応接間に残った私と編集長は暫く沈黙すると、気分転換に外で一服することにした。
私と編集長は自動販売機で缶コーヒーを買うと、それを飲みながら喫煙所で一服する。
外はよく晴れていて気温も少し高い。
遠くを眺める編集長に私は問いかける。
どう思います? 編集長・・・。
うん、なにがだね?
私は苦笑いしながら、
いやぁ、さっきの女医さんのことなんですけど・・・。
すると編集長もフッ、と笑いながら、
ふふん、女医さんがどうかしたかい?
私は躊躇いがちに答える。
こんなこと編集長の前でいうのもなんですが、あの女医のものの考え方に疑問があるんですよね、
疑問? 例えば?
ええ、私と女医とのやり取りを聞いていらしてお分かりかとは思いますが、あの女医さん、
自分の考えにとって都合の悪い材料は一切無視するようなところがありますね。
なんていうか、自分の頭の中にある知識や論理が絶対で、
それに現実を無理やり合致させようとするかのようです。
精神科医というのはみなあの女医さんみたいな考え方が身についているのでしょうかね?
編集長は笑いながら答える。
フハハハハ、さぁな。
しかし、正直言って私も少々肩透かしを食らったよ。
どうやら編集長もあの女医に失望したらしい。
ほう、といいますと?
うん、私としては、被害者の心のケアについて考えてほしかったんだが、どうやら当てが外れたようだ。

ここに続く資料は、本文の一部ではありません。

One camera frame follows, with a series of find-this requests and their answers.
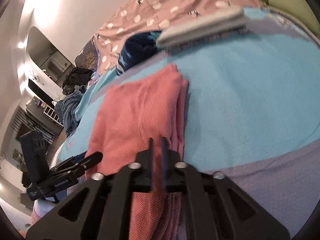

あの女医、どうやら被害者を頭から妄想患者と決めつけているようだ。
残念だよ。
心のケア? すると編集長は・・・。
うむ、私も自分なりに集団ストーカー被害と言うものがどのようなものかを調べてみたが、
一言でいえば、これは組織的な虐待だな、それも精神的な虐待だ。
判りやすくいえば『大人のイジメ』だな。
こうした虐待やイジメに晒されたときの心理的なトラウマは相当のものだろう。
人はおろか世の中が信じられなくなる、そうなるとあらゆることに猜疑心が働き出す。
たとえぎ、善意の人が現れても、そういう人すら疑わしく考えていく。
集団ストーカーの正体がなんであるかは判らない。
だが、ともかく社会の広範囲に渡って『大人のイジメ』とも言えるような出来事が
起こっていることは間違いなさそうだ。
私は編集長がこの被害が実在していることを認めていることが判った。
一条君、この問題を解き明かし立証することは容易なことではないだろう。
明確な物証がなにひとつない、あるのは夥しい被害者の訴えだけだ。
こうした問題を世の中に認知させていくには長い時間が掛かる。
君はどうするね? これからもこの問題に取り組むのかね?
はい、これからも取り組んでみようと思います、そこで私はX氏に取材してみようと思います。
そうか・・・、分かった。
なにか掴めたら、また報告してくれ。
今の私は、この問題が他愛ない都市伝説と考えていたことを浅はかだったと今では内心反省している。
実際に被害者を取材して初めて事のなんたるかが判ってきたからだ。
十数名に取材し大凡のことが判ってきた私は例のX氏を取材するためアポをとることにした。